Hule por metros, el bolso con la calavera de pedrería, un mortero para el alioli y ajos, muchos. Ajos gordos, sanos, y colorados. De Cuenca, aseguran. «Cómprame una bolsita, guapa, que tengo cuatro niños», pide Manuel, quien se busca la vida en los baratillos ambulantes. «María, María, que traigo pinturas de marca». Pero las marías se arremolinan en torno a la caseta de Inés, con el chocolate caliente y los churros; hace rasca y apetece. Retazo de conversación pillada al vuelo: «Se ha puesto el comedor como un ambulatorio: todo de blanco».

Tinte para el pelo, el mantel antimanchas, una docena de pilas a euro. Dos mujeres paquistanís revuelven telas bajo los pilares que sostienen la autopista del Maresme, donde aún puede contemplarse parte de la instalación Diàlegs sense fronteres, del fotógrafo Joan Tomàs.
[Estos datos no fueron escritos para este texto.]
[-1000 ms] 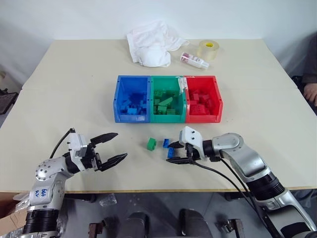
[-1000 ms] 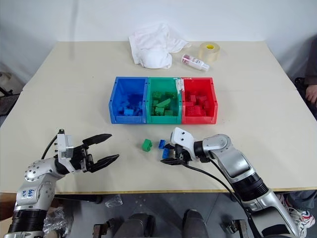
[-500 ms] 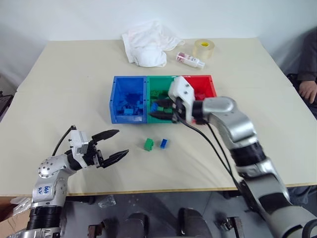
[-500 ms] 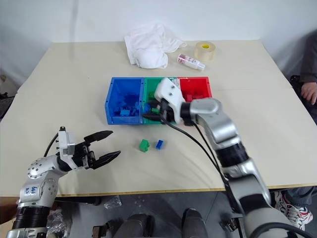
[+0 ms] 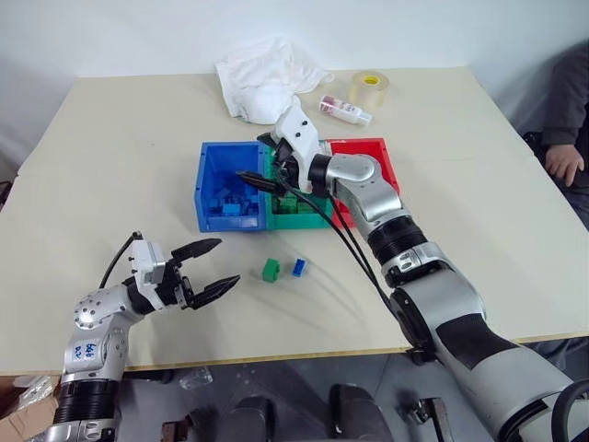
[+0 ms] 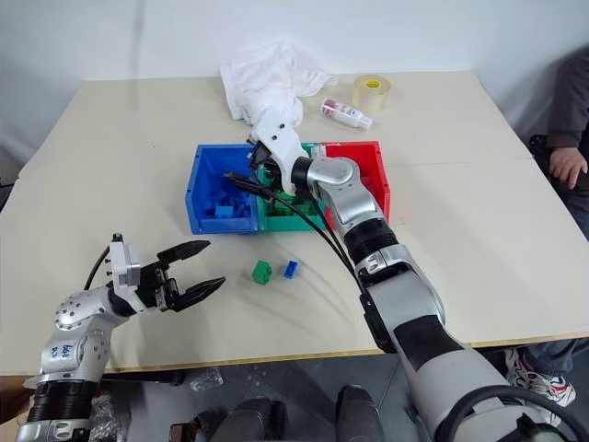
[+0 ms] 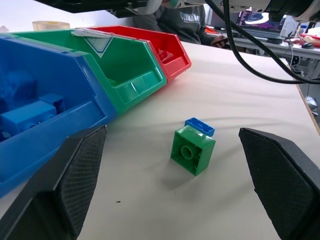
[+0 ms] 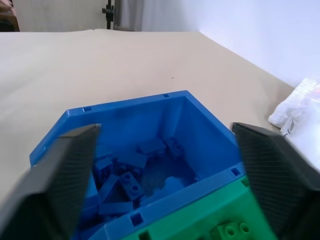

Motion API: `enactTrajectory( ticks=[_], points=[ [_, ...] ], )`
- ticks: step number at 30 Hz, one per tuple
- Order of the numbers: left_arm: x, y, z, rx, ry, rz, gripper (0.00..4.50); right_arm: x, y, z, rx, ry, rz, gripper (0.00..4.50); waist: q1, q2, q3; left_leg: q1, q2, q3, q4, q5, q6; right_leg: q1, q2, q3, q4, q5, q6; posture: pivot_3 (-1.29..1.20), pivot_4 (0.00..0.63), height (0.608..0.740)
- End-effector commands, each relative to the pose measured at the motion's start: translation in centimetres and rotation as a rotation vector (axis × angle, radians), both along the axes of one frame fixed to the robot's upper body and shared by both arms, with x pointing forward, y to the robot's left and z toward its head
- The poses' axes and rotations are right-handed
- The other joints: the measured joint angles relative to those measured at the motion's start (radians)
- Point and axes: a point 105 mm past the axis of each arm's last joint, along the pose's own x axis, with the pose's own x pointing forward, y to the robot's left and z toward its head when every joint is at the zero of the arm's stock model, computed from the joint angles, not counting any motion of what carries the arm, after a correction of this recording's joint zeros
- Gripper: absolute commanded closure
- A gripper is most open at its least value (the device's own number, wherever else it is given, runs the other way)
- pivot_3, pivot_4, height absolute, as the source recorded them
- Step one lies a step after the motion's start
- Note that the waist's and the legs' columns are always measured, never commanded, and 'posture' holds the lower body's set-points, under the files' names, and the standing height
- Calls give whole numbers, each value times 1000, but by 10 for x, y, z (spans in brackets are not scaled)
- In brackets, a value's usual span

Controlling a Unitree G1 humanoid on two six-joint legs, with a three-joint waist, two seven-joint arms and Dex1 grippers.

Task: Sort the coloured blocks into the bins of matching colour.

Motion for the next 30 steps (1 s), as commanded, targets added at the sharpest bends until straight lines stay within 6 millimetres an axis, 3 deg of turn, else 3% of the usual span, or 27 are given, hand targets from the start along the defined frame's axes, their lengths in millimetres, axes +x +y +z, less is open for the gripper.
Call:
enactTrajectory(
  ticks=[1, 6, 11, 15, 19, 22, 25, 28, 30],
  points=[
    [0, -1, 7, -5, -38, -8, 0, -16, -18, 7, 0, -42, 80, 12, 4, 0, 0, 0, 0, 0, 0, 0, 0, 0, 0, 0, 0, 0, 0, 0, 150, 740],
    [4, -5, 6, -8, -33, -33, 0, -48, -65, -18, -77, 38, 123, 12, 14, 0, 0, 0, -2, -2, 2, 0, 0, 2, -1, 1, -1, 0, 0, 0, 150, 740],
    [7, -6, 4, -3, -23, -55, 0, -95, -118, -46, -204, 165, 163, 12, 32, 0, 0, 0, -1, 1, 1, 0, 0, 1, -1, 1, -1, 0, 0, 0, 150, 740],
    [8, -4, 5, 4, -23, -67, 0, -120, -168, -66, -284, 249, 37, 12, 42, 0, 0, 0, -1, 3, 2, 0, 1, 2, -1, 2, -4, 0, 0, 0, 150, 740],
    [6, -2, 5, 8, -19, -70, 0, -139, -195, -76, -336, 331, -35, 12, 57, 0, 0, 0, 0, 6, 3, -1, 1, 2, -1, 3, -6, 0, 1, 0, 150, 740],
    [4, 1, 4, 11, -13, -70, 0, -145, -201, -79, -350, 353, -54, 12, 58, 0, 0, 0, 2, 8, 3, 0, 1, 3, 0, 3, -7, 0, 1, 0, 150, 740],
    [4, 2, 5, 14, -11, -69, 0, -139, -188, -81, -346, 357, -49, 12, 57, 0, 0, 0, 2, 8, 3, 0, 1, 3, 0, 3, -7, 0, 1, 0, 150, 740],
    [8, 0, 6, 12, -21, -62, 0, -125, -162, -89, -327, 359, -25, 12, 55, -1, 0, 0, 2, 8, 3, 0, 1, 2, 0, 3, -7, 0, 1, 0, 150, 740],
    [9, -6, 8, -3, -36, -64, 0, -110, -134, -100, -309, 354, -5, 12, 55, -1, 0, 0, 3, 7, 3, 0, 0, 2, 0, 3, -7, 0, 0, 0, 150, 740]
  ],
)
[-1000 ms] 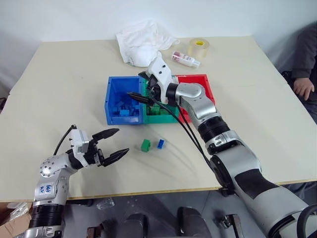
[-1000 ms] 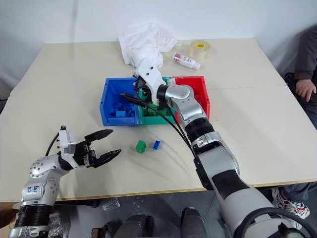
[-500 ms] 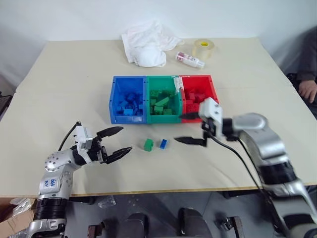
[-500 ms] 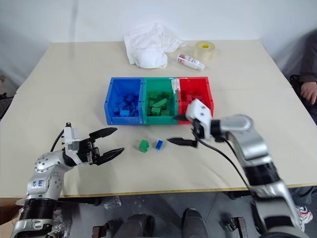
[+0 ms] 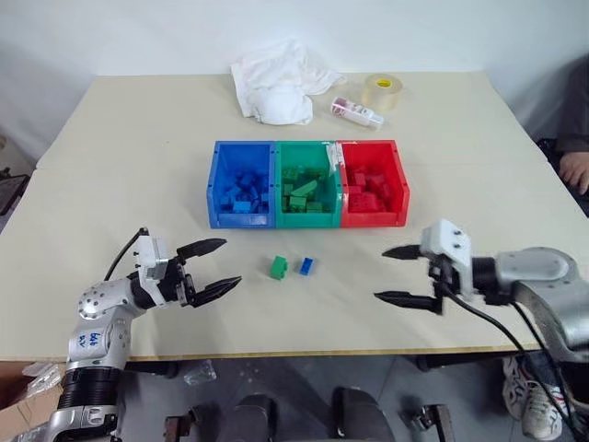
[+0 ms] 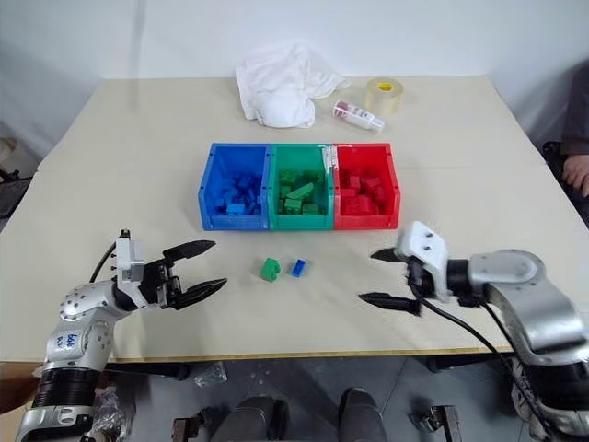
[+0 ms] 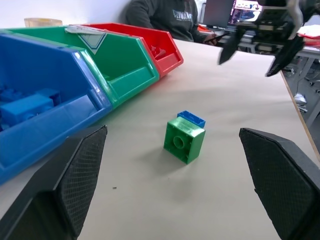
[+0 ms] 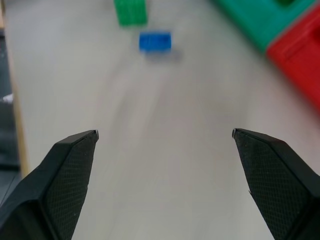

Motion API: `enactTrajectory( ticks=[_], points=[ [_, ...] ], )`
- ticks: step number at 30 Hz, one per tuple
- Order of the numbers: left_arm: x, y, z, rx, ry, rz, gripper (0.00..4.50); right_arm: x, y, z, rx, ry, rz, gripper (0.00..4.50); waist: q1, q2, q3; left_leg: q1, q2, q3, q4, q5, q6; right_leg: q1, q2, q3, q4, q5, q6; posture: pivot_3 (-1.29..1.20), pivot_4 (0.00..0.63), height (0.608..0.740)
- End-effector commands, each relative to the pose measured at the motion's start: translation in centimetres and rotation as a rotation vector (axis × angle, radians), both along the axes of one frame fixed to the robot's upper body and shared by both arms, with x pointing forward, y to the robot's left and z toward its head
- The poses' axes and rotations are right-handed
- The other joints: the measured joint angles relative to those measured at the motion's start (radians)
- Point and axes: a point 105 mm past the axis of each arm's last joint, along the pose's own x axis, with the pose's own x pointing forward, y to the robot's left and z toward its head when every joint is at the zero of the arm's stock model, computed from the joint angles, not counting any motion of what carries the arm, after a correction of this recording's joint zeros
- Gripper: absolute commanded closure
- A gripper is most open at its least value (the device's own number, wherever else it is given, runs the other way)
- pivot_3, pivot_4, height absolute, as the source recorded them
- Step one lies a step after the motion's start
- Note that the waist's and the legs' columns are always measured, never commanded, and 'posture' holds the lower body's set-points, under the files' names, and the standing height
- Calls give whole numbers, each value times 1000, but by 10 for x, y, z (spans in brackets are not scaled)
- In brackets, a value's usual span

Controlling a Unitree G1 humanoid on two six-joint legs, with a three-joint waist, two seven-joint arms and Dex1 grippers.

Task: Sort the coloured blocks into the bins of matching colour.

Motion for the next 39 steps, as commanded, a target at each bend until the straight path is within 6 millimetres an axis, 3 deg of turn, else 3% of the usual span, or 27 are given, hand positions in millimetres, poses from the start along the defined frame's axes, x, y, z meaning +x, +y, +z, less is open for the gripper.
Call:
enactTrajectory(
  ticks=[1, 3, 10, 13, 18, 21, 26, 30, 36, 39],
  points=[
    [1, -6, 9, -21, -46, 3, 0, 18, 40, -16, 12, -8, 28, 12, 0, 0, 0, 0, 0, 0, 0, 0, 0, 0, 0, 0, 0, 0, 0, 0, 150, 740],
    [-1, -8, 9, -24, -47, 4, 0, 30, 59, -21, 2, -32, 41, 12, 0, 0, 0, 0, -1, 0, 0, 0, 0, -1, 0, 0, 1, 0, 0, 0, 150, 740],
    [-8, -1, 8, -23, -49, 49, 0, 46, 81, -30, -17, -57, 73, 12, 0, 0, 0, -1, -4, -4, 0, 0, 1, 0, -2, 0, 1, 0, 0, 0, 150, 740],
    [-12, -1, 7, -24, -49, 59, 0, 41, 83, -35, -35, -53, 120, 570, -2, 0, 0, -1, -3, -4, 0, 0, 1, -1, -1, -1, 2, 0, 0, 0, 150, 740],
    [-15, 1, 6, -23, -48, 75, 0, 37, 82, -29, -16, -69, 133, 2238, -2, 0, 0, -1, -3, -4, 0, 0, 1, -1, -1, -1, 2, 0, 0, 0, 150, 740],
    [-17, 2, 6, -23, -50, 80, 0, 37, 85, -15, 25, -97, 143, 3052, -1, 0, 0, -1, -3, -4, 0, 0, 1, -1, -1, -1, 2, 0, 0, 0, 150, 740],
    [-19, 2, 5, -23, -51, 82, 0, 44, 101, 22, 122, -171, 160, 3052, -2, 0, 0, -1, -3, -4, 0, 0, 0, -1, -1, -1, 2, 0, 0, 0, 150, 740],
    [-19, 2, 5, -21, -52, 78, 0, 67, 127, 68, 247, -290, 140, 3052, -20, 0, 0, -1, -2, -3, 0, 0, 0, -1, 0, -1, 2, 0, 0, 0, 150, 740],
    [-18, -3, 4, -19, -54, 66, 0, 100, 169, 98, 287, -391, 96, 3052, -37, 0, 0, 0, -3, -4, -2, 0, 0, -2, 0, -1, 5, 0, -1, 0, 150, 740],
    [-17, -6, 4, -17, -57, 59, 0, 115, 179, 104, 319, -403, 34, 2089, -42, 0, 0, 0, -3, -6, -2, 0, 0, -2, 0, -2, 6, 0, -1, 0, 150, 740]
  ],
)
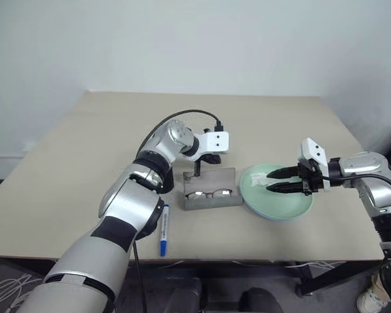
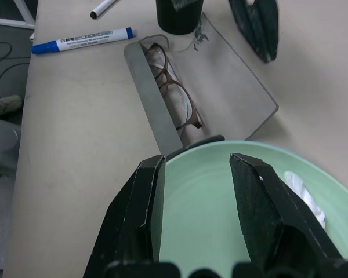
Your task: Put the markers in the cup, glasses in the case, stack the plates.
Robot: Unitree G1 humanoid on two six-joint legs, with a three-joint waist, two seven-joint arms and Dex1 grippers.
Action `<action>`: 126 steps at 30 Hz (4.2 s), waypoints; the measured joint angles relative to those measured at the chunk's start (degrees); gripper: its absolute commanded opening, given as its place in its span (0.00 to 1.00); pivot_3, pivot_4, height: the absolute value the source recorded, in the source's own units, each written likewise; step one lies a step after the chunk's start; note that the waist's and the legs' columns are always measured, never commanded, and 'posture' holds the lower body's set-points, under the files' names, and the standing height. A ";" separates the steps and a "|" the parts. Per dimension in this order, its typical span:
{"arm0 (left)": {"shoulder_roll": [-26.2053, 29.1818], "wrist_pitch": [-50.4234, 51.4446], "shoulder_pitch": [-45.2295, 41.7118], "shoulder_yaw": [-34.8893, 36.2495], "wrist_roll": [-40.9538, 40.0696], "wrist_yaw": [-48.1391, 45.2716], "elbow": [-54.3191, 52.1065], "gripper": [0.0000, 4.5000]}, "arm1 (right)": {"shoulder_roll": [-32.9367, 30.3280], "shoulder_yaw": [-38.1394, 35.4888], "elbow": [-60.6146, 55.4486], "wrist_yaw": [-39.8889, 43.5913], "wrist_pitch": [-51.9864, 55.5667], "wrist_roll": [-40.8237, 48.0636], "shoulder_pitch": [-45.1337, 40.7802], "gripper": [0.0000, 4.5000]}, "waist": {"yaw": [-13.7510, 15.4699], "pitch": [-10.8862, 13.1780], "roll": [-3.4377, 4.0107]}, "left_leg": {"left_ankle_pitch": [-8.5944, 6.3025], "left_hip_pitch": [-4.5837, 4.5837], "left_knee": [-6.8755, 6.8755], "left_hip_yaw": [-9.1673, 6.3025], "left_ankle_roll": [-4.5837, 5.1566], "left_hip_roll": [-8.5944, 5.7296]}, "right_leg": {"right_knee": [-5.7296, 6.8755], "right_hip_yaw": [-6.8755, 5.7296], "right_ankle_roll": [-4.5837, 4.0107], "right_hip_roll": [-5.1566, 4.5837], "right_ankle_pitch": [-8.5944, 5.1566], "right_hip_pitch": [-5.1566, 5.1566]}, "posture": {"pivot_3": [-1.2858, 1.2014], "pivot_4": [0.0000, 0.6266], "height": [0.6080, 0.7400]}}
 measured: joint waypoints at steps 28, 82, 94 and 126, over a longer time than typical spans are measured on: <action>0.51 2.12 6.39 -0.64 -2.27 -12.23 -12.43 0.00 | -0.04 -0.01 0.98 0.24 -1.08 -0.07 0.08 0.43 | -0.03 -0.01 0.00 | 0.00 -0.02 0.02 -0.04 0.00 0.00 | 0.00 0.01 -0.02 -0.02 0.01 -0.01 | 0.52 0.00 0.66; 11.82 71.37 5.99 21.56 -26.33 11.17 -71.31 0.00 | 0.63 -0.89 10.94 4.13 -11.19 -1.75 -4.89 0.43 | -0.60 0.01 0.01 | 0.08 0.56 -0.12 -0.11 -0.02 -0.13 | 0.04 0.39 0.41 0.22 -0.05 0.36 | 0.52 0.00 0.66; 14.33 91.72 -3.29 34.09 -21.93 39.49 -51.94 0.00 | 3.10 0.58 13.05 5.29 -11.84 -3.53 -7.25 0.43 | -0.77 0.02 -0.03 | 0.20 0.66 -0.34 -0.23 -0.18 -0.47 | 0.03 1.25 0.63 0.43 0.22 -0.02 | 0.52 0.00 0.66; -2.52 103.61 2.60 76.63 -3.86 78.03 -57.87 0.38 | 6.20 2.39 15.01 6.32 -12.20 -4.06 -9.23 0.43 | -0.76 -0.05 -0.32 | 0.52 0.60 -0.70 -0.39 -0.69 -0.44 | -0.05 1.72 0.24 0.90 1.25 -0.54 | 0.52 0.00 0.66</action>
Pocas ganas de hablar entre los vendedores, pocas ganas de lío. «Lo peor, la inseguridad y la suciedad —cuenta uno—. Entre semana, esto es un aparcamiento, y nos hemos encontrado de todo: jeringuillas, comedores enteros, baterías de coche, orines». Vendedores veteranos, muncho miranda, de los que miran y andan, y algún mangui de tercera generación.

Felpudos, relojes, una camiseta dice Wanhattan (lo de Wanh será por lo chino). Un hombre ofrece de extranjis un iPhone 5 —lo lleva en el bolsillo del abrigo—, mientras una feriante, que ya empieza a recoger, agita un tanga con estampado de serpiente: «Mira, chocho, pa tu marío». Puro mercadeo. Tú me vendes, yo te compro, y al revés. Como en la vida misma.